> [Exercise requirements]:
Give the records again in full, exactly as they appear, but without the pictures.

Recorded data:
*** Begin section ***

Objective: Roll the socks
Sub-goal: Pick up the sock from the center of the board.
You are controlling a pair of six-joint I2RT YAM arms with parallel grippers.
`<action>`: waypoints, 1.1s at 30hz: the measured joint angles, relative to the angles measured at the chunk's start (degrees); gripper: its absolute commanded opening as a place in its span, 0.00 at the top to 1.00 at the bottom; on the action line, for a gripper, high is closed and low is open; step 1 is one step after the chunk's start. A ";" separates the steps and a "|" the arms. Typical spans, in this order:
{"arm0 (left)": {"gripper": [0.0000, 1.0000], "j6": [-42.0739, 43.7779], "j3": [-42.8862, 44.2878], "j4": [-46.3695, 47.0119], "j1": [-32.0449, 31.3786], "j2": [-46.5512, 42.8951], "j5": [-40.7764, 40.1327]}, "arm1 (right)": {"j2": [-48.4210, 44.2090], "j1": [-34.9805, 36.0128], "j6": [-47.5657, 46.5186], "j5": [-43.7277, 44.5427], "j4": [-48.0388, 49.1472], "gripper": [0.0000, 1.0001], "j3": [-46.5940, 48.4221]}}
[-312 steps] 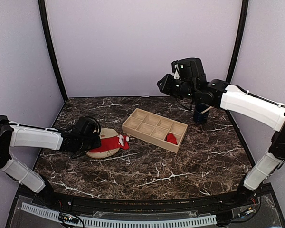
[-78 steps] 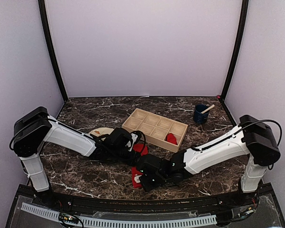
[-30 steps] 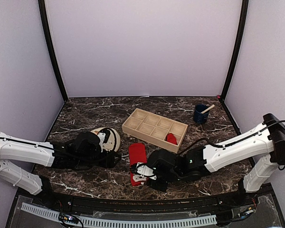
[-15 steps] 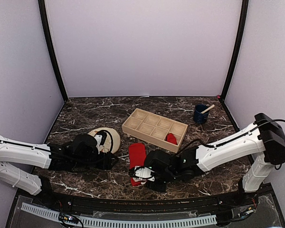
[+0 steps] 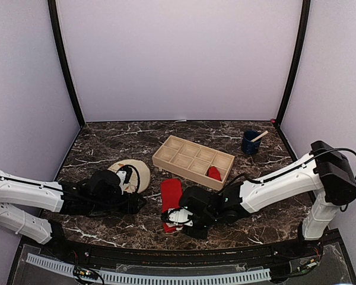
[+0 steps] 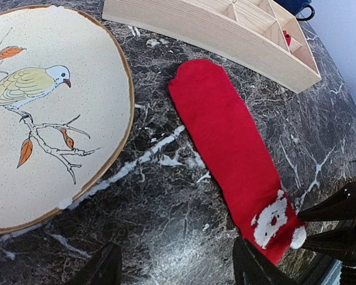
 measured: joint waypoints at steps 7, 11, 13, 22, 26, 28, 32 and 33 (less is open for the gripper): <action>0.34 0.00 -0.09 0.04 0.00 0.00 0.00 | 0.83 -0.66 -1.16 -1.64 -0.04 0.83 0.17; 0.34 0.02 -0.11 0.04 0.00 0.00 0.00 | 1.18 -0.98 -1.73 -2.75 -0.04 0.94 0.22; 0.34 0.00 -0.11 0.04 0.00 0.00 0.00 | 1.22 -1.16 -1.90 -3.21 -0.07 0.99 0.26; 0.34 0.07 -0.74 0.07 0.00 -1.62 0.37 | 1.36 -2.62 -1.31 -8.22 -0.28 1.00 1.01; 0.34 0.74 -0.74 0.35 -0.02 -1.86 1.33 | 1.36 -4.17 -0.04 -12.39 -1.31 1.00 2.27; 0.34 1.38 -0.74 0.68 -0.07 -1.81 2.03 | 1.42 -5.18 0.74 -14.73 -2.03 1.00 3.23; 0.34 2.89 -0.72 1.53 -1.14 -1.22 3.19 | 2.69 -7.06 1.79 -19.43 -3.52 1.00 5.51; 0.34 3.21 -0.72 1.55 -1.55 -0.96 3.43 | 3.37 -7.52 1.99 -20.63 -3.76 1.00 6.05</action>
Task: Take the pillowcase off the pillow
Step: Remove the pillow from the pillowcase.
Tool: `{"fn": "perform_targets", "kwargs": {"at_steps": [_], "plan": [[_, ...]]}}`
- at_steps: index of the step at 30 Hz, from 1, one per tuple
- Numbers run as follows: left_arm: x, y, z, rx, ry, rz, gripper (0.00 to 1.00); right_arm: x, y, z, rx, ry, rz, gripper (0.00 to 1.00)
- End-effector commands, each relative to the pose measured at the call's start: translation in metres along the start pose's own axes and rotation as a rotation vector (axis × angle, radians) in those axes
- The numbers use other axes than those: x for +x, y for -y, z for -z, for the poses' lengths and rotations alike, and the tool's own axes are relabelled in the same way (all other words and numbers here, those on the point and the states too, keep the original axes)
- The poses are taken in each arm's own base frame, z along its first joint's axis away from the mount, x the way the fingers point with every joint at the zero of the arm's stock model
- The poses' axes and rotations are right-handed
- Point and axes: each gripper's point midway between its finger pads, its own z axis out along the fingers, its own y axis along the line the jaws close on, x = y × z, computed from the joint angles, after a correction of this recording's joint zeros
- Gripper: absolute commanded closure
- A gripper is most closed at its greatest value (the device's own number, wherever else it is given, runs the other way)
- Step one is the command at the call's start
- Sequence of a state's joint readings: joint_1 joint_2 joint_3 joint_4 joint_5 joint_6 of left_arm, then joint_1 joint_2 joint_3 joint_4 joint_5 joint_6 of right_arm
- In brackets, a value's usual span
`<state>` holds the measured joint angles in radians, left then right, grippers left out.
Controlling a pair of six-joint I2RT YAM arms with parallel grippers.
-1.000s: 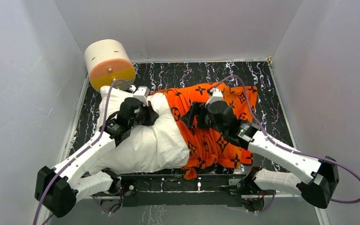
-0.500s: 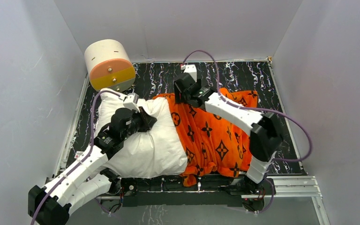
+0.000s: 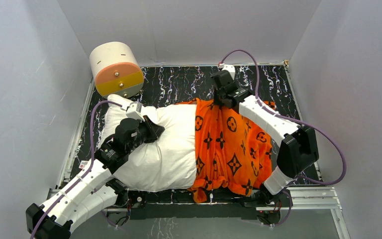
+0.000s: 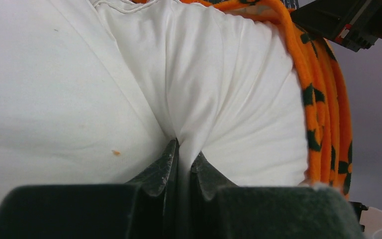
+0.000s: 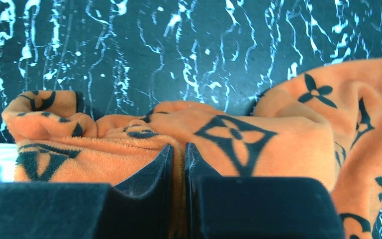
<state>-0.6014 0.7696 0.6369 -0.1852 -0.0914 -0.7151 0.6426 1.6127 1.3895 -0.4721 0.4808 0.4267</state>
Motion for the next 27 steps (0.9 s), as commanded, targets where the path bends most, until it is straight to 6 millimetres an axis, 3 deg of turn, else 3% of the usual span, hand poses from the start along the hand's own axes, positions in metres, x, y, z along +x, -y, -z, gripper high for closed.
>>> {"fn": "perform_targets", "kwargs": {"at_steps": [1,4,7,9,13,16,20,23,27], "plan": [[0.040,-0.065,0.017,-0.271,-0.146,-0.061,1.00,-0.042,0.096,0.009,0.218,0.067,-0.122,0.80],[0.036,-0.063,0.016,-0.272,-0.141,-0.066,1.00,-0.048,0.063,0.016,0.016,0.039,-0.121,0.71],[0.035,-0.064,0.017,-0.279,-0.136,-0.069,1.00,-0.042,0.029,0.031,-0.188,-0.027,-0.117,0.58],[0.034,-0.063,0.018,-0.279,-0.139,-0.072,1.00,-0.038,0.029,0.045,-0.206,-0.037,-0.129,0.43],[0.034,-0.060,0.022,-0.266,-0.148,-0.079,1.00,-0.032,0.064,0.077,-0.105,0.063,-0.170,0.05],[0.033,-0.056,0.022,-0.243,-0.143,-0.078,1.00,-0.018,0.082,0.090,-0.061,0.111,-0.211,0.01],[0.027,-0.049,0.022,-0.231,-0.142,-0.079,1.00,0.007,0.074,0.080,-0.116,0.077,-0.221,0.01],[0.025,-0.047,0.022,-0.229,-0.138,-0.075,1.00,0.012,0.080,0.068,-0.090,0.110,-0.271,0.01],[0.024,-0.045,0.021,-0.227,-0.143,-0.071,1.00,0.007,0.060,0.052,-0.210,0.047,-0.282,0.03]]}}
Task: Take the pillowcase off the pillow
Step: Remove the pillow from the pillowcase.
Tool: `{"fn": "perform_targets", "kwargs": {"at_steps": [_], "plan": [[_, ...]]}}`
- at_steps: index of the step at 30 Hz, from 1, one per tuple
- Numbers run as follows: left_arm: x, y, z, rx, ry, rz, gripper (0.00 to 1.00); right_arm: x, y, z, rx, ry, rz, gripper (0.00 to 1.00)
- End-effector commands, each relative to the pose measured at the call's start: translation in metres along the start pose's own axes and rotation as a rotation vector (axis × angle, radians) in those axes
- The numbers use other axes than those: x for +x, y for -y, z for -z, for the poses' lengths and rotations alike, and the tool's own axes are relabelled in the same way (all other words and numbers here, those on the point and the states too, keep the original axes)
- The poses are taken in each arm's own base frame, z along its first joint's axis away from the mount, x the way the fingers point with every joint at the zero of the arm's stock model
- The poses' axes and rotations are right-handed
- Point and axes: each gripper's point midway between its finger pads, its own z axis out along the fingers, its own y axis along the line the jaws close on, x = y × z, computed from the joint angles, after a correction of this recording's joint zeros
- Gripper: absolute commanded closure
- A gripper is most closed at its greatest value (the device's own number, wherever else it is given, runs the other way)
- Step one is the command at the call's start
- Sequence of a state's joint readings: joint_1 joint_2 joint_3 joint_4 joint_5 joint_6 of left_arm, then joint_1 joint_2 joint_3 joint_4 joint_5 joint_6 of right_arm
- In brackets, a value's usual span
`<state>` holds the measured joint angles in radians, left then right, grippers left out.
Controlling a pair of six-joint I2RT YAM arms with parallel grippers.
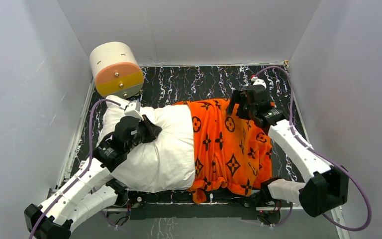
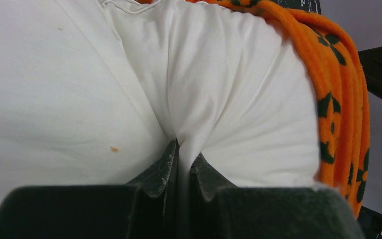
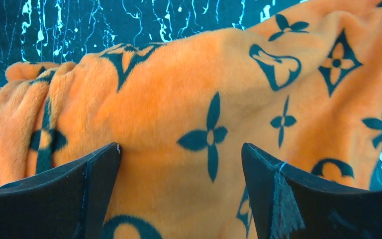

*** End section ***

> [Task output]:
Objective: Roll the socks
Sub-goal: Pick up the sock from the center of the board.
You are controlling a pair of six-joint I2RT YAM arms with parallel grippers.
`<action>`: waypoints, 1.1s at 30hz: the measured joint angles, relative to the angles measured at the chunk's start (degrees); gripper: its absolute commanded opening as a place in its span, 0.00 at the top to 1.00 at the bottom; on the action line, for a gripper, high is closed and low is open; step 1 is one step after the chunk's start. A ";" separates the steps and a "|" the arms. Typical spans, in this order:
{"arm0 (left)": {"gripper": [0.0000, 1.0000], "j6": [-42.0739, 43.7779], "j3": [-42.8862, 44.2878], "j4": [-46.3695, 47.0119], "j1": [-32.0449, 31.3786], "j2": [-46.5512, 42.8951], "j5": [-40.7764, 40.1327]}, "arm1 (right)": {"j2": [-48.4210, 44.2090], "j1": [-34.9805, 36.0128], "j6": [-47.5657, 46.5186], "j5": [-43.7277, 44.5427], "j4": [-48.0388, 49.1472], "gripper": [0.0000, 1.0001], "j3": [-46.5940, 48.4221]}}
[-312 steps] 
[-78 steps] 
[-30 steps] 
[-15 steps] 
[+0 steps] 
[+0 steps] 
 measured: joint waypoints at steps 7, 11, 13, 22, 26, 28, 32 and 33 (less is open for the gripper): <action>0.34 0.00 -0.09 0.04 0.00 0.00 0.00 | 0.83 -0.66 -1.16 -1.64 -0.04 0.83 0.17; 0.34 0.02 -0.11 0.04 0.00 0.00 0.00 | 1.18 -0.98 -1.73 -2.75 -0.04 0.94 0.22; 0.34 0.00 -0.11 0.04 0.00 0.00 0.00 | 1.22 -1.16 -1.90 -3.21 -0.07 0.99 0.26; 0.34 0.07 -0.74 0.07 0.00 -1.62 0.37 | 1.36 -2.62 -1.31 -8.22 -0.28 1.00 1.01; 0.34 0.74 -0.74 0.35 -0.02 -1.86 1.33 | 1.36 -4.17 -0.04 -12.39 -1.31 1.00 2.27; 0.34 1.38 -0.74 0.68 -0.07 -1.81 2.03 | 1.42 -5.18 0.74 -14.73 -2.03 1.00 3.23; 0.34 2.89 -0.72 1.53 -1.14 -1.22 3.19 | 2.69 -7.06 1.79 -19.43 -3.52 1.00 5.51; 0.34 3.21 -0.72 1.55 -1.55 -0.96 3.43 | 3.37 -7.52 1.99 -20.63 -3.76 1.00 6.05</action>
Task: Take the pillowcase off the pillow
Step: Remove the pillow from the pillowcase.
Tool: `{"fn": "perform_targets", "kwargs": {"at_steps": [_], "plan": [[_, ...]]}}`
- at_steps: index of the step at 30 Hz, from 1, one per tuple
- Numbers run as follows: left_arm: x, y, z, rx, ry, rz, gripper (0.00 to 1.00); right_arm: x, y, z, rx, ry, rz, gripper (0.00 to 1.00)
- End-effector commands, each relative to the pose measured at the call's start: translation in metres along the start pose's own axes and rotation as a rotation vector (axis × angle, radians) in those axes
- The numbers use other axes than those: x for +x, y for -y, z for -z, for the poses' lengths and rotations alike, and the tool's own axes are relabelled in the same way (all other words and numbers here, those on the point and the states too, keep the original axes)
- The poses are taken in each arm's own base frame, z along its first joint's axis away from the mount, x the way the fingers point with every joint at the zero of the arm's stock model
- The poses' axes and rotations are right-handed
- Point and axes: each gripper's point midway between its finger pads, its own z axis out along the fingers, its own y axis along the line the jaws close on, x = y × z, computed from the joint angles, after a correction of this recording's joint zeros
- Gripper: absolute commanded closure
- A gripper is most closed at its greatest value (the device's own number, wherever else it is given, runs the other way)
- Step one is the command at the call's start
- Sequence of a state's joint readings: joint_1 joint_2 joint_3 joint_4 joint_5 joint_6 of left_arm, then joint_1 joint_2 joint_3 joint_4 joint_5 joint_6 of right_arm
- In brackets, a value's usual span
`<state>` holds the measured joint angles in radians, left then right, grippers left out.
Controlling a pair of six-joint I2RT YAM arms with parallel grippers.
-1.000s: 
-0.500s: 
+0.000s: 
+0.000s: 
+0.000s: 
<state>-0.6014 0.7696 0.6369 -0.1852 -0.0914 -0.7151 0.6426 1.6127 1.3895 -0.4721 0.4808 0.4267</state>
Motion for the next 27 steps (0.9 s), as commanded, targets where the path bends most, until it is straight to 6 millimetres an axis, 3 deg of turn, else 3% of the usual span, hand poses from the start along the hand's own axes, positions in metres, x, y, z along +x, -y, -z, gripper high for closed.
>>> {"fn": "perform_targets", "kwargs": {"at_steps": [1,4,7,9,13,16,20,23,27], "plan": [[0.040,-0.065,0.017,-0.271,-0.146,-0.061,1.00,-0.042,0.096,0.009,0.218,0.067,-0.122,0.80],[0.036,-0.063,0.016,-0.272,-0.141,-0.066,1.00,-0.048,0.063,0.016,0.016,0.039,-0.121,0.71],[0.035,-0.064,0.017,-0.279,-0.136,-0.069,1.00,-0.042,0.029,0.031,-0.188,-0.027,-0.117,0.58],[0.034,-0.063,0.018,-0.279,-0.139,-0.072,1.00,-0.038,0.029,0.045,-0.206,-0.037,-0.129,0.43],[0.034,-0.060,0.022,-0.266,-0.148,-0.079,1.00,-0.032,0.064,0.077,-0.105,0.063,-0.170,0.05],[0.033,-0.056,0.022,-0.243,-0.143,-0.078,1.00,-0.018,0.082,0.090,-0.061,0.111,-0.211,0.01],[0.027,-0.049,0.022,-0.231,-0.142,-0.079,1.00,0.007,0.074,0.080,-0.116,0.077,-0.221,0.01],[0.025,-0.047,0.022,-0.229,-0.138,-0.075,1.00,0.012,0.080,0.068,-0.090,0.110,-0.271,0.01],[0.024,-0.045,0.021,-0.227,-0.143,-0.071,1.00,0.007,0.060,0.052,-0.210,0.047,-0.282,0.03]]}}
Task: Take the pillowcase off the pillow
Step: Remove the pillow from the pillowcase.
Tool: `{"fn": "perform_targets", "kwargs": {"at_steps": [_], "plan": [[_, ...]]}}`
- at_steps: index of the step at 30 Hz, from 1, one per tuple
- Numbers run as follows: left_arm: x, y, z, rx, ry, rz, gripper (0.00 to 1.00); right_arm: x, y, z, rx, ry, rz, gripper (0.00 to 1.00)
- End-effector commands, each relative to the pose measured at the call's start: translation in metres along the start pose's own axes and rotation as a rotation vector (axis × angle, radians) in those axes
- The numbers use other axes than those: x for +x, y for -y, z for -z, for the poses' lengths and rotations alike, and the tool's own axes are relabelled in the same way (all other words and numbers here, those on the point and the states too, keep the original axes)
- The poses are taken in each arm's own base frame, z along its first joint's axis away from the mount, x the way the fingers point with every joint at the zero of the arm's stock model
- The poses' axes and rotations are right-handed
- Point and axes: each gripper's point midway between its finger pads, its own z axis out along the fingers, its own y axis along the line the jaws close on, x = y × z, computed from the joint angles, after a correction of this recording's joint zeros
- Gripper: absolute commanded closure
- A gripper is most closed at its greatest value (the device's own number, wherever else it is given, runs the other way)
- Step one is the command at the call's start
- Sequence of a state's joint readings: joint_1 joint_2 joint_3 joint_4 joint_5 joint_6 of left_arm, then joint_1 joint_2 joint_3 joint_4 joint_5 joint_6 of right_arm
- In brackets, a value's usual span
`<state>` holds the measured joint angles in radians, left then right, grippers left out.
Controlling a pair of six-joint I2RT YAM arms with parallel grippers.

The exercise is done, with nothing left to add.